Der Mann im Bett nebenan ist dreiundachtzig. Er hat multiple Vorschäden und muss sechs Stunden fest liegen, im Druckverband. Er verhandelt mit den Schwestern, ohne Erfolg. Am nächsten Morgen sitzt er im Nachthemd auf der Bettkante und rasiert sich. Am Nachmittag kommt seine Frau zu Besuch. Und denk immer daran: Das war nicht der erste und nicht der letzte Kuss!

M. haben sie mit dem Hubschrauber hergebracht. Er arbeitet auf der Ostsee, sie bauen einen Windpark im Meer vor Bornholm. Sie wohnen auf einem Schiff, hundertzwanzig Männer, drei Frauen, zuviel Testosteron. Zwei Wochen lang zwölf Stunden Schicht, zwei Wochen zuhause. Am Morgen war er von seinen Zahnschmerzen ohnmächtig geworden. Sie wissen nicht, was sie machen sollen. In der Nacht geben sie ihm Morphium, am nächsten Tag einen Zahnarzt. M. erzählt von seiner Arbeit, von der Höhe, von den riesigen Schrauben, die sie festziehen müssen, von der Angst, von seiner Familie in Warschau, von den deutschen Großeltern und von den polnischen. Die einen in der SS und die anderen in Auschwitz. Am Abend ruft er den Arzt für mich, als es mir schlecht geht. Endlich darf er nach Hause. Wir umarmen uns.
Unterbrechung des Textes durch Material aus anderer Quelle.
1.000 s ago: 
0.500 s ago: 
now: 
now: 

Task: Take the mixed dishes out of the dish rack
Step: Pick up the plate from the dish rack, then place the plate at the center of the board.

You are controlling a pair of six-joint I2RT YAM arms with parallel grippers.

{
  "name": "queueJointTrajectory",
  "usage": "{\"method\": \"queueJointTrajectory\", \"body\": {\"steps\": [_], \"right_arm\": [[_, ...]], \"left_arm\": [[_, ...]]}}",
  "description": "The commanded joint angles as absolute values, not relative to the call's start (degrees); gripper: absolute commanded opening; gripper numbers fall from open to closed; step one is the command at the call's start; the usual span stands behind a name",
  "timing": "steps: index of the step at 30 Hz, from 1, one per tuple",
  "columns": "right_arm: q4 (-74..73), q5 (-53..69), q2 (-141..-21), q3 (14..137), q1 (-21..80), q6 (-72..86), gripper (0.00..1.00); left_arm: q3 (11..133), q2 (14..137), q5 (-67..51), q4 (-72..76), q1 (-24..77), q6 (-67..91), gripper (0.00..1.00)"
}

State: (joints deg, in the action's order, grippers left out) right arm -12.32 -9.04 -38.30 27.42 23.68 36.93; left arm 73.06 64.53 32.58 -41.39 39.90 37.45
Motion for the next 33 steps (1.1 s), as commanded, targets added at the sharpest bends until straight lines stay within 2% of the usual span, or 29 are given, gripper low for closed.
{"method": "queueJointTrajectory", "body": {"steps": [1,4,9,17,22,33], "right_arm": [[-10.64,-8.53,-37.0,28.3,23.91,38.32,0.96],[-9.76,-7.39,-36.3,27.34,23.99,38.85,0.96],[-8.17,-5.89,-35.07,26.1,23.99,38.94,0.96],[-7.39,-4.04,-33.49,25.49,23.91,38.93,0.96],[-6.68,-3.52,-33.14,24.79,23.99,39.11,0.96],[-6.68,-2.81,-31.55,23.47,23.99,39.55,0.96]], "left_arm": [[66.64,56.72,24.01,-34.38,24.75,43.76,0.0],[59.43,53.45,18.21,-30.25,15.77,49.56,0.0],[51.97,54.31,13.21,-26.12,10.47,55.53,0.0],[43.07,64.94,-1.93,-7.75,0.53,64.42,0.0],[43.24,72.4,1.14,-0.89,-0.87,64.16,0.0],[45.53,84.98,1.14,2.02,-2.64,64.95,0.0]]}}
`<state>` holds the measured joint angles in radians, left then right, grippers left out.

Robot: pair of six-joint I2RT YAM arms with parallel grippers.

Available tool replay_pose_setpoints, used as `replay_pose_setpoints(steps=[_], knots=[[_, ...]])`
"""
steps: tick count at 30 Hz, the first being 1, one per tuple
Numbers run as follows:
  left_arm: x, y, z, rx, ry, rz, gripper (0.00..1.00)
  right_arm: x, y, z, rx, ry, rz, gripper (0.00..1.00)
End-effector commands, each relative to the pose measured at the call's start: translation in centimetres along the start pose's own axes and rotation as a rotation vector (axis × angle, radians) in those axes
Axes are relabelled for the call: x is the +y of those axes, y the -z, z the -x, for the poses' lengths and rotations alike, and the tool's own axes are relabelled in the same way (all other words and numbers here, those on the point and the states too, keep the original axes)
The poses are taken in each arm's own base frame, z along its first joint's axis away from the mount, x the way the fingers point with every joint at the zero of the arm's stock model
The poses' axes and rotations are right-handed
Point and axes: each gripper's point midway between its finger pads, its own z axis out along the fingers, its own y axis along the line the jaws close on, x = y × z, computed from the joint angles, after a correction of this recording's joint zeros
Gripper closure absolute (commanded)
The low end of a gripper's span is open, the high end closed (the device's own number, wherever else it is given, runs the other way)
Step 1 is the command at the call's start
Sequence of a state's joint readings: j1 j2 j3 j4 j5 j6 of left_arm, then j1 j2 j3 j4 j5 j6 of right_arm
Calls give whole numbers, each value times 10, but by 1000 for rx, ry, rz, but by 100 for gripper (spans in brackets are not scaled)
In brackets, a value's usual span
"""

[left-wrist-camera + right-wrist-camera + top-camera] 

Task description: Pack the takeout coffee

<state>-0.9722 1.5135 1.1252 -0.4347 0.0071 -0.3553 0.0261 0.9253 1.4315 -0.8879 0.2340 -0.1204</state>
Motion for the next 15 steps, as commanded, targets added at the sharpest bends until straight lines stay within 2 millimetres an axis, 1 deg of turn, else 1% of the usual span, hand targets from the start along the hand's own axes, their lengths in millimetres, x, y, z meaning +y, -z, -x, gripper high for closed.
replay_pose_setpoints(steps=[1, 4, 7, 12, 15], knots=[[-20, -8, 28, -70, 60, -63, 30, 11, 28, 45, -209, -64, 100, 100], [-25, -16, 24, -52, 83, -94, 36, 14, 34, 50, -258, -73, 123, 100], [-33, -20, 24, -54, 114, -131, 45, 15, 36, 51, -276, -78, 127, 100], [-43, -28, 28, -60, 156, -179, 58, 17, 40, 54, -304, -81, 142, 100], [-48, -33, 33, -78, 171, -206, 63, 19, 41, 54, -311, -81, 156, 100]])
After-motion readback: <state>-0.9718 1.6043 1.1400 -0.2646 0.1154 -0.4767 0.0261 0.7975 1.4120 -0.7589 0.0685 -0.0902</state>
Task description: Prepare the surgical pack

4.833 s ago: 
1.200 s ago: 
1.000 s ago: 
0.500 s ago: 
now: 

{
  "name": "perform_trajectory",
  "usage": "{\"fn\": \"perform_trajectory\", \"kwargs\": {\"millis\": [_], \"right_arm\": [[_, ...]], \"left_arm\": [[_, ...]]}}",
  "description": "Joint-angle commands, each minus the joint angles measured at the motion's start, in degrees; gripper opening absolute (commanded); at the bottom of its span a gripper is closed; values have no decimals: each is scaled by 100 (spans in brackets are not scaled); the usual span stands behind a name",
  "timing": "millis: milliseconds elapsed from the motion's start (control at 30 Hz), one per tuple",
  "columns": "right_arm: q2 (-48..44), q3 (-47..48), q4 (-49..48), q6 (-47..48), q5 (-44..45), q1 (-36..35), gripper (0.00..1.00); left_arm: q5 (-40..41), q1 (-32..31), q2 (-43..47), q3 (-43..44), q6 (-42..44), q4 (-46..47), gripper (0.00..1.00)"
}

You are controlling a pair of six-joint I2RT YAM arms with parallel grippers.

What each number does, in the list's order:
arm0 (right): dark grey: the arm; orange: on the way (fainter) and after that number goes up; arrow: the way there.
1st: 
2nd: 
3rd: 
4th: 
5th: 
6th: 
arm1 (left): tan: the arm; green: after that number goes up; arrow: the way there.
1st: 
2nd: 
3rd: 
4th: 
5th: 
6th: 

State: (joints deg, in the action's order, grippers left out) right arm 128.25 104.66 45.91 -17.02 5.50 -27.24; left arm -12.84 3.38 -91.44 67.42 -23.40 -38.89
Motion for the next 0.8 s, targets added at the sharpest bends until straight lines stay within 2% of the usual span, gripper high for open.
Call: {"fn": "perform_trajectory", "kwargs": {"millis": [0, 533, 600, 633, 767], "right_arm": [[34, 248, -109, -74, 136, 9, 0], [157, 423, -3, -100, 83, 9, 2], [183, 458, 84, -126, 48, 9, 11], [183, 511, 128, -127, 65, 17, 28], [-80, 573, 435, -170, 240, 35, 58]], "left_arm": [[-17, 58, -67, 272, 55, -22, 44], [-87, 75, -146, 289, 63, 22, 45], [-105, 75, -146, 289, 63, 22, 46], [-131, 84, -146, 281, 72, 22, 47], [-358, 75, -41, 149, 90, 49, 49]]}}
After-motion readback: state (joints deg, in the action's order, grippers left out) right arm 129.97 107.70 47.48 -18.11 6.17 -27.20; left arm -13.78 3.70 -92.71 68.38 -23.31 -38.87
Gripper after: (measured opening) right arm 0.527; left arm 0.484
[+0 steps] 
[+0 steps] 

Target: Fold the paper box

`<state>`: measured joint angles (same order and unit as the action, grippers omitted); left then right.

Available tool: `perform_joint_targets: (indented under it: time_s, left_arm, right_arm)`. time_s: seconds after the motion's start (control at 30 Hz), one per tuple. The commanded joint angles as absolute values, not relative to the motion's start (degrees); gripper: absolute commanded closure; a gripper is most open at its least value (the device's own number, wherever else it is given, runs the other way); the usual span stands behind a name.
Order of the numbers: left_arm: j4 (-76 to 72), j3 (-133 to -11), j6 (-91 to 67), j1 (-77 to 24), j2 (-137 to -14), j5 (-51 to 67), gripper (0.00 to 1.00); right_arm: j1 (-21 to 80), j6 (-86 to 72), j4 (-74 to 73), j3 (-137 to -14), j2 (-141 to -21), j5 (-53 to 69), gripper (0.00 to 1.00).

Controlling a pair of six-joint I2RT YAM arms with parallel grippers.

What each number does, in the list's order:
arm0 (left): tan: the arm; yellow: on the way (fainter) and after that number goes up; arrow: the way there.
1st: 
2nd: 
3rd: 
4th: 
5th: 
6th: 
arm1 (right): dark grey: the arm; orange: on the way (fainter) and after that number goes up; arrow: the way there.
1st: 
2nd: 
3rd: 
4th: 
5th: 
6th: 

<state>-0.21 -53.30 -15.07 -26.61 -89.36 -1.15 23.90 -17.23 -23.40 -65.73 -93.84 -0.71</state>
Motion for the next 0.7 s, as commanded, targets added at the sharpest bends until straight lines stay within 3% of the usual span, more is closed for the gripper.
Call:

Der Mann hinter der Stellwand.

U. ist nur noch halb da. Er hat keinen Bauch mehr, sie spritzen das Heparin ins Bein. Bei U. kam alles auf einmal, im Januar ging es los und es ist noch lange nicht zu Ende. Er hat ein Siedlungshaus, das seine Eltern gebaut haben, der Hof hat über einen halben Hektar. Er war nie woanders, doch der Zusammenhalt ist vorbei, jeder macht nur noch seins. Der Hof ist voller Tiere, aber er kann sie nicht mehr versorgen, die Tauben und Enten sind schon weg. Als Kind haben sie Stare geschossen, mit dem Knicker, die Haut abgezogen und auf den Grill, aber heute sperren sie dich ein, wenn du ne Wespe totschlägst. Jetzt kann er nichts mehr essen, nur noch püriert, und selbst das nicht.